*PROBLEM DETAILS*
Restate the records underneath, keeping each one exactly the same.

(Data excerpts)
=== Section Start ===
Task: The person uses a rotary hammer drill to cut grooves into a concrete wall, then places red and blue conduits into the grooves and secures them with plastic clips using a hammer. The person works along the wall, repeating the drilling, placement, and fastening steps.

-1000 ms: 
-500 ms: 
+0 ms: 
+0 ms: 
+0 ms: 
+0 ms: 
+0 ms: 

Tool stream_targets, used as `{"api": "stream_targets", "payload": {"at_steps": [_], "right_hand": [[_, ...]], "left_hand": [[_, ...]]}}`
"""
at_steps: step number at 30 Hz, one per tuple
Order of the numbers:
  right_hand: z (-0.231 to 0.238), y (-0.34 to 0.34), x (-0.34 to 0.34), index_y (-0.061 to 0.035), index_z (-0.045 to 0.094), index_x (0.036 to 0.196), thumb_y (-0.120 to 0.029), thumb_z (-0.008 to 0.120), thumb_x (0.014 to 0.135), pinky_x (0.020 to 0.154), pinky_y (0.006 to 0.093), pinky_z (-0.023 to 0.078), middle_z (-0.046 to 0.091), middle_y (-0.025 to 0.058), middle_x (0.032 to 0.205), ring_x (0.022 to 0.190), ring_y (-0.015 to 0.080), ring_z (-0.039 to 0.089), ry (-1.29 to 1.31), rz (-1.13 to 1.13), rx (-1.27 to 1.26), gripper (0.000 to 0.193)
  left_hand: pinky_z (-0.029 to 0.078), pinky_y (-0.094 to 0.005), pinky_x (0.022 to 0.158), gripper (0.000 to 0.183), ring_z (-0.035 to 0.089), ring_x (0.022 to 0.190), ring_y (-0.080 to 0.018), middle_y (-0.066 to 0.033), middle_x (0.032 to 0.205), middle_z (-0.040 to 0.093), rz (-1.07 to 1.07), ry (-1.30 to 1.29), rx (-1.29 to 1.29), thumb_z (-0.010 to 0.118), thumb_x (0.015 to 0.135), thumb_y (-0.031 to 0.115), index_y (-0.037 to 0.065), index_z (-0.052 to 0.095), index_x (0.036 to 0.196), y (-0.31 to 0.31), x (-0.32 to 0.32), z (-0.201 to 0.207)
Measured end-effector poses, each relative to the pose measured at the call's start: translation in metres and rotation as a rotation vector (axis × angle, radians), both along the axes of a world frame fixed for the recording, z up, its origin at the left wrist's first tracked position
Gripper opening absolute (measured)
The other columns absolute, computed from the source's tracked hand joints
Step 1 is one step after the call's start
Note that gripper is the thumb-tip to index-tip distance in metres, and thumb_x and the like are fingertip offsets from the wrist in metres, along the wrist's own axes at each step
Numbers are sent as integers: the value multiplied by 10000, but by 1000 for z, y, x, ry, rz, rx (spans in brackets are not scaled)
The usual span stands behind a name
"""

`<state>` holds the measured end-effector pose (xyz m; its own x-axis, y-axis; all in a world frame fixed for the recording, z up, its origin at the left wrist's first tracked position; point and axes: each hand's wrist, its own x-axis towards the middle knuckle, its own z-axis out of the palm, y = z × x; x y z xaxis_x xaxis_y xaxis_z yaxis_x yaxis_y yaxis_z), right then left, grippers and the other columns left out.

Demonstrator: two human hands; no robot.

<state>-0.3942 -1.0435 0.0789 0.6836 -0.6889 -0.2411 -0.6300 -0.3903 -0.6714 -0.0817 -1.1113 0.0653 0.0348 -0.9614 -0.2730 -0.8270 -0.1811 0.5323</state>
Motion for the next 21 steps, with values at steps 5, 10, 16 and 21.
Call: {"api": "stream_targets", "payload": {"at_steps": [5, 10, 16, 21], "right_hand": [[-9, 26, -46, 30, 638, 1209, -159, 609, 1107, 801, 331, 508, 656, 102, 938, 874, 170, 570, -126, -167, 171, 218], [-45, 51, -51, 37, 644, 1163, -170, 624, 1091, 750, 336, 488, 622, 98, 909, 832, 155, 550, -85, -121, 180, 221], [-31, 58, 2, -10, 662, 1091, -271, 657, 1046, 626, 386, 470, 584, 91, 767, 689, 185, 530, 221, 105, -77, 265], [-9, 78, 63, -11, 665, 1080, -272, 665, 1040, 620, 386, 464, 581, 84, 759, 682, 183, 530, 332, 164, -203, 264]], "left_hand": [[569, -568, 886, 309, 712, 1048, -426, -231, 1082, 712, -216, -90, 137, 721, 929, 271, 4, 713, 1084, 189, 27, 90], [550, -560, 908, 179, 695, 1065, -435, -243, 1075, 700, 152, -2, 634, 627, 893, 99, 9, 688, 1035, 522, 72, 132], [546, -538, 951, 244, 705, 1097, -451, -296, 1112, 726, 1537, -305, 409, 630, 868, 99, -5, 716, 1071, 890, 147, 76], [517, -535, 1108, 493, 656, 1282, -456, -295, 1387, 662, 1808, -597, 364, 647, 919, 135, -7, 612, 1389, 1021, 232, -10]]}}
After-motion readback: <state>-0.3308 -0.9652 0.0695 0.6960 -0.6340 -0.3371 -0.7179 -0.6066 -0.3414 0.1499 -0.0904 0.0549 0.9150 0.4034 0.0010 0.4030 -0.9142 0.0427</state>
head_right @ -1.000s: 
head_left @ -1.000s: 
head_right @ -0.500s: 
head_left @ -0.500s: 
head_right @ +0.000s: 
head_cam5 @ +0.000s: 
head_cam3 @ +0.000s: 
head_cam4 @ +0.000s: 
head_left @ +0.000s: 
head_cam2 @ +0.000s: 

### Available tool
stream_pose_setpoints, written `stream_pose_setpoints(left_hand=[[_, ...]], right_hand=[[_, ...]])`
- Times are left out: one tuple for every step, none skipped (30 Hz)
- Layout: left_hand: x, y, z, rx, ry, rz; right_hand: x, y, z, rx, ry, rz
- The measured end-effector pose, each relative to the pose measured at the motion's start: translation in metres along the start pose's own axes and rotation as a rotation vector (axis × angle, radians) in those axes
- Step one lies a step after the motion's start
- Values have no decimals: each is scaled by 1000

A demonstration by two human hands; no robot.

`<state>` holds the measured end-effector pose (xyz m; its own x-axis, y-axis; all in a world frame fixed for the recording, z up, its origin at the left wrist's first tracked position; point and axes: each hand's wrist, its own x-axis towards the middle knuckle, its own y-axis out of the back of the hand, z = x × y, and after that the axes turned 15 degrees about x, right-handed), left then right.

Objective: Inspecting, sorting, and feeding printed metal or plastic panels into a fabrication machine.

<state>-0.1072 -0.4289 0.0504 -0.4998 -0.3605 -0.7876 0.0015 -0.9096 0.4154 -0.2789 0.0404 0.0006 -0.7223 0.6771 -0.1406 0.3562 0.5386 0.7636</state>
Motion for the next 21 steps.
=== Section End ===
*RESULT*
Task: The person uses a rotary hammer drill to cut grooves into a concrete wall, then places red and blue conduits into the grooves and secures them with plastic clips using a hammer. The person works along the wall, repeating the drilling, placement, and fastening steps.

-1000 ms: 
-500 ms: 
+0 ms: 
+0 ms: 
+0 ms: 
+0 ms: 
+0 ms: 

Tool stream_targets, used as `{"api": "stream_targets", "payload": {"at_steps": [_], "right_hand": [[_, ...]], "left_hand": [[_, ...]]}}`
"""
at_steps: step number at 30 Hz, one per tuple
Order of the numbers:
  right_hand: z (-0.231 to 0.238), y (-0.34 to 0.34), x (-0.34 to 0.34), index_y (-0.061 to 0.035), index_z (-0.045 to 0.094), index_x (0.036 to 0.196), thumb_y (-0.120 to 0.029), thumb_z (-0.008 to 0.120), thumb_x (0.014 to 0.135), pinky_x (0.020 to 0.154), pinky_y (0.006 to 0.093), pinky_z (-0.023 to 0.078), middle_z (-0.046 to 0.091), middle_y (-0.025 to 0.058), middle_x (0.032 to 0.205), ring_x (0.022 to 0.190), ring_y (-0.015 to 0.080), ring_z (-0.039 to 0.089), ry (-1.29 to 1.31), rz (-1.13 to 1.13), rx (-1.27 to 1.26), gripper (0.000 to 0.193)
  left_hand: pinky_z (-0.029 to 0.078), pinky_y (-0.094 to 0.005), pinky_x (0.022 to 0.158), gripper (0.000 to 0.183), ring_z (-0.035 to 0.089), ring_x (0.022 to 0.190), ring_y (-0.080 to 0.018), middle_y (-0.066 to 0.033), middle_x (0.032 to 0.205), middle_z (-0.040 to 0.093), rz (-1.07 to 1.07), ry (-1.30 to 1.29), rx (-1.29 to 1.29), thumb_z (-0.010 to 0.118), thumb_x (0.015 to 0.135), thumb_y (-0.031 to 0.115), index_y (-0.037 to 0.065), index_z (-0.052 to 0.095), index_x (0.036 to 0.196), y (-0.31 to 0.31), x (-0.32 to 0.32), z (-0.201 to 0.207)
Measured end-effector poses, each relative to the pose measured at the call's start: translation in metres and rotation as a rotation vector (axis × angle, radians), both along the axes of a world frame fixed for the recording, z up, its origin at the left wrist's first tracked position
Gripper opening absolute (measured)
The other columns absolute, computed from the source's tracked hand joints
Step 1 is one step after the call's start
Note that gripper is the thumb-tip to index-tip distance in metres, and thumb_x and the like are fingertip offsets from the wrist in metres, along the wrist's own axes at each step
Numbers are sent as integers: the value multiplied by 10000, but by 1000 for z, y, x, ry, rz, rx (spans in brackets are not scaled)
The usual span stands behind a name
"""

`<state>` holds the measured end-effector pose (xyz m; its own x-axis, y-axis; all in a world frame fixed for the recording, z up, its origin at the left wrist's first tracked position; point and axes: each hand's wrist, its own x-axis towards the middle knuckle, its own z-axis out of the palm, y = z × x; x y z xaxis_x xaxis_y xaxis_z yaxis_x yaxis_y yaxis_z), right then left, grippers and the other columns left out.

Demonstrator: two human hands; no robot.

<state>-0.3942 -1.0435 0.0789 0.6836 -0.6889 -0.2411 -0.6300 -0.3903 -0.6714 -0.0817 -1.1113 0.0653 0.0348 -0.9614 -0.2730 -0.8270 -0.1811 0.5323</state>
Motion for the next 21 steps, with values at steps 5, 10, 16 and 21.
Call: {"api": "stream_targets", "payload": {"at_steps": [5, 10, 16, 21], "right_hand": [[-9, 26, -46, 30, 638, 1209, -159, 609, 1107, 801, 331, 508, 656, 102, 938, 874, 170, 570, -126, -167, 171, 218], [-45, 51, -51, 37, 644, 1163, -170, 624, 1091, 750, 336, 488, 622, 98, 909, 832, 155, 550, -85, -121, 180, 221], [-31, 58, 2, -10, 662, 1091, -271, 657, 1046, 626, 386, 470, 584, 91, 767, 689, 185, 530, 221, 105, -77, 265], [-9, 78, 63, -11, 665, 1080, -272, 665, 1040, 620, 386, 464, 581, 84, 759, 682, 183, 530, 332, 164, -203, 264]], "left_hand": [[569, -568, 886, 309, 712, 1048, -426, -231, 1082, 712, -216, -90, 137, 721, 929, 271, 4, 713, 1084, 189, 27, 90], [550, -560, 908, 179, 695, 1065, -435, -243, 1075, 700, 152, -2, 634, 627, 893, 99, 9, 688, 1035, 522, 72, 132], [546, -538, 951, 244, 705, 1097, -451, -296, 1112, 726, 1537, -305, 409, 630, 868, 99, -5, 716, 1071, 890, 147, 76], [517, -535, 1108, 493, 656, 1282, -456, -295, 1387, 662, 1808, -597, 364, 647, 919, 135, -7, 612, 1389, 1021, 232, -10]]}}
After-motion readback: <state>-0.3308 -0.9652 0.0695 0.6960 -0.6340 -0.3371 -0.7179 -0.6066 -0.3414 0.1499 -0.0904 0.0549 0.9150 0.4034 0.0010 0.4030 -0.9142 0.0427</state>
head_right @ -1.000s: 
head_left @ -1.000s: 
head_right @ -0.500s: 
head_left @ -0.500s: 
head_right @ +0.000s: 
head_cam5 @ +0.000s: 
head_cam3 @ +0.000s: 
head_cam4 @ +0.000s: 
head_left @ +0.000s: 
head_cam2 @ +0.000s: 

### Available tool
stream_pose_setpoints, written `stream_pose_setpoints(left_hand=[[_, ...]], right_hand=[[_, ...]])`
- Times are left out: one tuple for every step, none skipped (30 Hz)
- Layout: left_hand: x, y, z, rx, ry, rz; right_hand: x, y, z, rx, ry, rz
- The measured end-effector pose, each relative to the pose measured at the motion's start: translation in metres along the start pose's own axes and rotation as a rotation vector (axis × angle, radians) in those axes
- Step one lies a step after the motion's start
- Values have no decimals: each is scaled by 1000

A demonstration by two human hands; no robot.

`<state>` holds the measured end-effector pose (xyz m; its own x-axis, y-axis; all in a world frame fixed for the recording, z up, its origin at the left wrist's first tracked position; point and axes: each hand's wrist, its own x-axis towards the middle knuckle, its own y-axis out of the back of the hand, z = x × y, and after that the axes turned 15 degrees about x, right-handed), left then right.

Objective: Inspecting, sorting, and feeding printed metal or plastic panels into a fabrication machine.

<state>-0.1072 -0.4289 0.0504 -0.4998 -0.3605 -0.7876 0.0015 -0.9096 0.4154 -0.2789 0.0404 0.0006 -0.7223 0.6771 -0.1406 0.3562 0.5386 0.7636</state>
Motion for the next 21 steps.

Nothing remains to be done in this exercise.